Uma das imagens que mais me impressionaram foi a daquele atleta sem os dois braços que segura a raquete de tênis de mesa com a boca. Como joga o danado. E o charme da dançarina que não tem as pernas?

Se a TV aberta desviou o olhar dessas pessoas por puro preconceito, muitos de nós jamais farão isso novamente ao cruzar com um deles nas ruas. Não há mais espaço para piedade e auto-comiseração. Esmola nunca mais.


Foto: Marcelo Migliaccio


Comentários

  1. Durante as paraolimpíadas li um poema sbre esse tema:

    "Deficiente" é aquele que não consegue modificar sua vida, aceitando as imposições de outras pessoas ou da sociedade em que vive, sem ter consciência de que é dono do seu destino.

    "Louco" é quem não procura ser feliz".

    "Cego" é aquele que não vê seu próximo morrer de frio, de fome, de miséria.

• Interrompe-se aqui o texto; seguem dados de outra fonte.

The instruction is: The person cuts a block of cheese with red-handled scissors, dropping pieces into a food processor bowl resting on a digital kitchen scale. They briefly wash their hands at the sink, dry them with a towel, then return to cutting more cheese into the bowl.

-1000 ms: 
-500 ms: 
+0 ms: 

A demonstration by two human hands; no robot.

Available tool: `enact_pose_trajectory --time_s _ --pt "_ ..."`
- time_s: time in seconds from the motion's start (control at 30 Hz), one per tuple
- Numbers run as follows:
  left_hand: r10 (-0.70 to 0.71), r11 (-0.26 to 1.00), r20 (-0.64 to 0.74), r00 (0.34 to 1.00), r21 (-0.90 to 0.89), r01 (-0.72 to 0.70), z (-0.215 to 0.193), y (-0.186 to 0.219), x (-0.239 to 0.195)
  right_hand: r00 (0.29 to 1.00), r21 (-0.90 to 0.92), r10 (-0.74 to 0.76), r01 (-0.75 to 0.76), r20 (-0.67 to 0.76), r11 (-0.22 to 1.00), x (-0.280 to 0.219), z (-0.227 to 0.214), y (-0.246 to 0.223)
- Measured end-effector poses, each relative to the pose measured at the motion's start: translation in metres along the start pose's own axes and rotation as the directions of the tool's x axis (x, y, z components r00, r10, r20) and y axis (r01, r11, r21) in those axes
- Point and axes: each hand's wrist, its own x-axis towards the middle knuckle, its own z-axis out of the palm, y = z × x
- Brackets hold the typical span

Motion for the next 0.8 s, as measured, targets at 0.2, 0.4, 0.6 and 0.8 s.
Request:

    "Surdo" é aquele que não tem tempo de ouvir um desabafo de um amigo, ou o apelo de um irmão.

    "Mudo" é aquele que não consegue falar o que sente e se esconde por trás da máscara da hipocrisia.

    "Paralítico" é quem não consegue andar na direção daqueles que precisam de sua ajuda.

    "Diabético" é quem não consegue ser doce.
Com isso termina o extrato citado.